Merhaba Hocam. Benim sorum bu konuyla ilgili değil ancak diğer kaynaklardan araştırsam da net bir bilgi bulamadım. Örneğin, stop fiili hem durmak hem de durdurmak anlamındadır. Ancak laugh fiilini sadece gülmek anlamında kullanıyoruz. Güldürmek için Özne + make +sb + laugh dememiz gerekiyor. Stop gibi olan fiiller geçişli-geçişsiz fiil olarak değerlendiriliyor değil mi? Stop gibi 2 anlama gelen kaç tane fiil vardır? Bunların listesini paylaşmanız mümkün müdür? Teşekkürler.
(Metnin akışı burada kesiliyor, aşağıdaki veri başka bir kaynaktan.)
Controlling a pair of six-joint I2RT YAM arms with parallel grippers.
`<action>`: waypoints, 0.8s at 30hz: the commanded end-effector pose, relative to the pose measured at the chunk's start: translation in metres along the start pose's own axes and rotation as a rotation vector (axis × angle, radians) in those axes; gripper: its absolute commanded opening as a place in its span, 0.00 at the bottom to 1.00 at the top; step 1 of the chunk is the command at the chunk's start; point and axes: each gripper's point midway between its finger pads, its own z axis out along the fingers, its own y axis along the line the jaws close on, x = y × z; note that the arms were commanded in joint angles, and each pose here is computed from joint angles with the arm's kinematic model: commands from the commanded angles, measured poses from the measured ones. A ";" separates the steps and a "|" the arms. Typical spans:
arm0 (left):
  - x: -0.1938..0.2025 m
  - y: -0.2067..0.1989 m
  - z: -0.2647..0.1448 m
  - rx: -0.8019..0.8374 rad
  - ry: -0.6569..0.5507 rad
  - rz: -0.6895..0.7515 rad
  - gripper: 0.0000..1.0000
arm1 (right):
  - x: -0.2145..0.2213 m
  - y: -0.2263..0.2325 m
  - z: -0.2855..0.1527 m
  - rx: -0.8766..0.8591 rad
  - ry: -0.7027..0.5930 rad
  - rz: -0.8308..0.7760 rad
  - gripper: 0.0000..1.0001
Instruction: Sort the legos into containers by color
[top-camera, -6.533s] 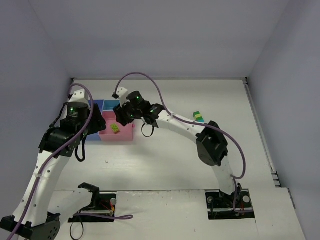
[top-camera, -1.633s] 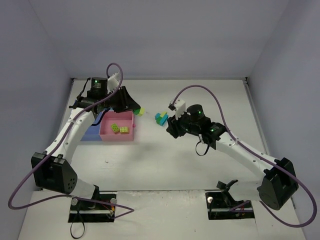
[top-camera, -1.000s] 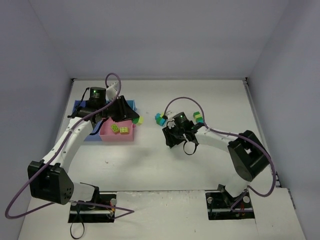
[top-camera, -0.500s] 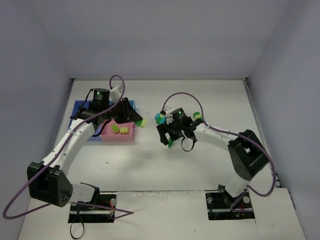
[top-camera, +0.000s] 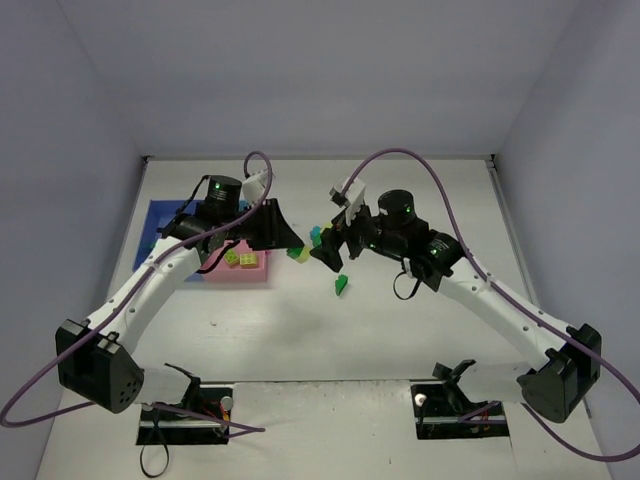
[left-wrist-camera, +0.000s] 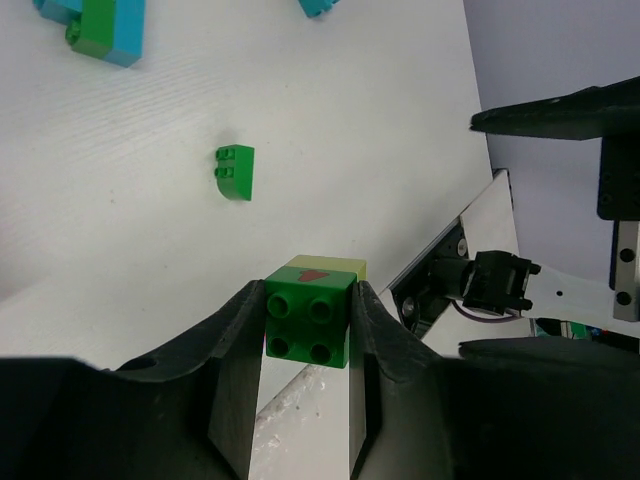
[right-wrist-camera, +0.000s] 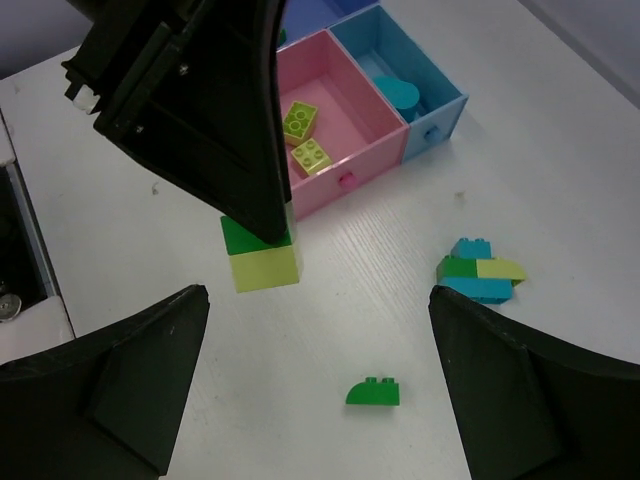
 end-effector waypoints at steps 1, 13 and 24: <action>-0.023 -0.030 -0.011 0.062 -0.068 0.060 0.00 | -0.016 0.015 0.001 -0.078 -0.021 -0.071 0.88; -0.018 -0.047 -0.011 0.094 -0.043 0.062 0.00 | -0.009 0.027 0.015 -0.125 0.024 -0.112 0.81; -0.014 -0.051 -0.010 0.103 -0.029 0.059 0.00 | 0.000 0.020 0.030 -0.107 0.055 -0.132 0.51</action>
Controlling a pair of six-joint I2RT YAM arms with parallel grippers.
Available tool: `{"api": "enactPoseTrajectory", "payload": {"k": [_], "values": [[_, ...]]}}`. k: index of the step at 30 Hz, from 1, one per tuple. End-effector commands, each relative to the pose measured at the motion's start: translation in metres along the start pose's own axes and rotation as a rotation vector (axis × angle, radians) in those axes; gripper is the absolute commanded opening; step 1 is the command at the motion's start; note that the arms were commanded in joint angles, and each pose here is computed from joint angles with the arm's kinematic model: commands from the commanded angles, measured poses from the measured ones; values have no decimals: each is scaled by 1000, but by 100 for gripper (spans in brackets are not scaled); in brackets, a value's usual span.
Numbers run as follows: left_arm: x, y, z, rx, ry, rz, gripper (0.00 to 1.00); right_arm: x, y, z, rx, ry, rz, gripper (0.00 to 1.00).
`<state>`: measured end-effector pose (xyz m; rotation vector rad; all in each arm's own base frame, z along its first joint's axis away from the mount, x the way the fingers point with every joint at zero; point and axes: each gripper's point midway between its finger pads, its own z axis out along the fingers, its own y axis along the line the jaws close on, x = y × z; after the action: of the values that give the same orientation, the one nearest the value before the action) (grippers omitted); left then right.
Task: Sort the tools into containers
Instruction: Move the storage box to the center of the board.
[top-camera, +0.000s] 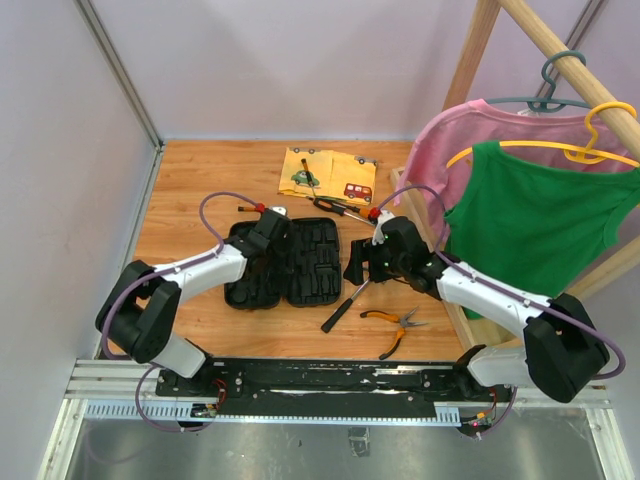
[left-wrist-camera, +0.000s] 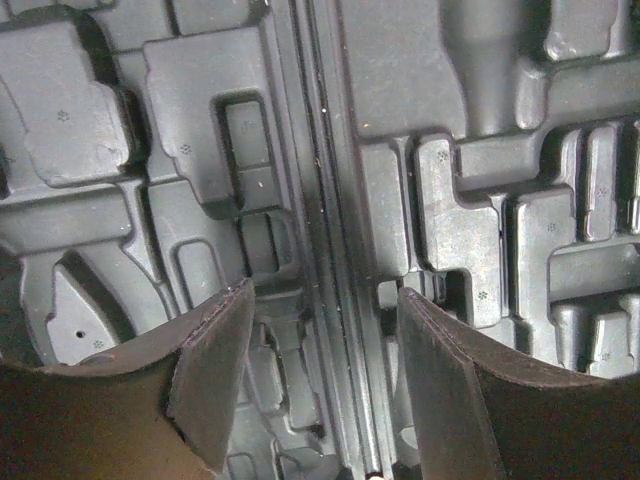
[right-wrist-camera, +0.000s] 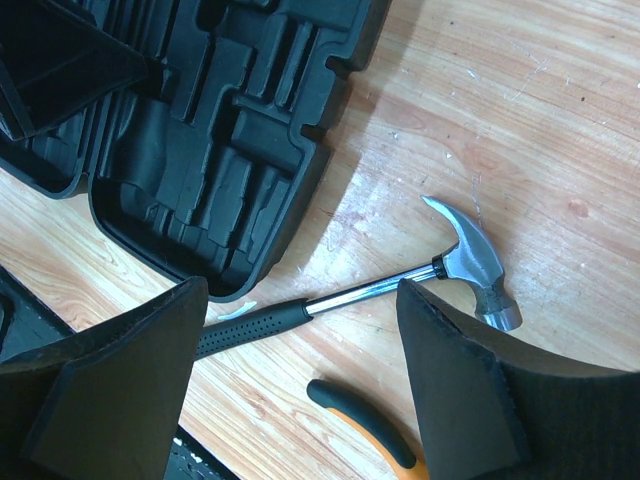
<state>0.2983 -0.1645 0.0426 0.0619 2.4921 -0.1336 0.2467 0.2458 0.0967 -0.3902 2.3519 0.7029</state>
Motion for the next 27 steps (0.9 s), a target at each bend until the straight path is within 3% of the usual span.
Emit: {"api": "enactPoseTrajectory", "payload": {"k": [1,13,18,27], "values": [[11,-4,5,5,33,54,63,4,1,4,-9,10,-12,78],[39,27,14,-170,90,6,50,10,-4,2,8,10,-14,78],[54,32,8,-168,107,-30,45,9,-7,-1,23,5,-15,79],[75,31,-10,-87,131,-60,45,9,-13,-3,51,9,5,80]]}}
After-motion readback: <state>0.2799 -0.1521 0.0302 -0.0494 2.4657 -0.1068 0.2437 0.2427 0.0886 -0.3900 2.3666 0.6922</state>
this is not a difficult lesson...it is possible to learn... just I have to watch a few more times ...by the way who said that this is difficult...and finally I wanna say that probably I have made some mistakes...whatever....thank you so much
Hocam "By the way who said that this difficult" soru cümlesi olarak mı kullanılmış burda. Yani şu şekilde mi "Bu arada bunun farklı olduğunu kim söyledi?" şeklinde mi? Yoksa baştaki who relative clauses mi? Orayı tam anlayamadım hocam.
hocam normalde iyi anlatıyorsunuz ama bu video çok karışık olmuş.Bildiğim konuyu tekrar edeyim dedim çorba etmişsiniz yani demem o ki bu konuyu sıfırdan öğrenmeye gelen biri bu videodaki fazla ayrıntılar yüzünden konudan korkacaktır.Başlangıç videosu olarak daha basit anlatabilirdiniz naçizane fikrim..
3:19 da My mother said (that) she was going to cook turkey for dinner. Buradaki ‘that’ hangi amaçla kullanılıyor.Cümleye kattığı anlam nedir acaba? Bağlaç olarak kullanıldığını söylüyor ama anlamadım.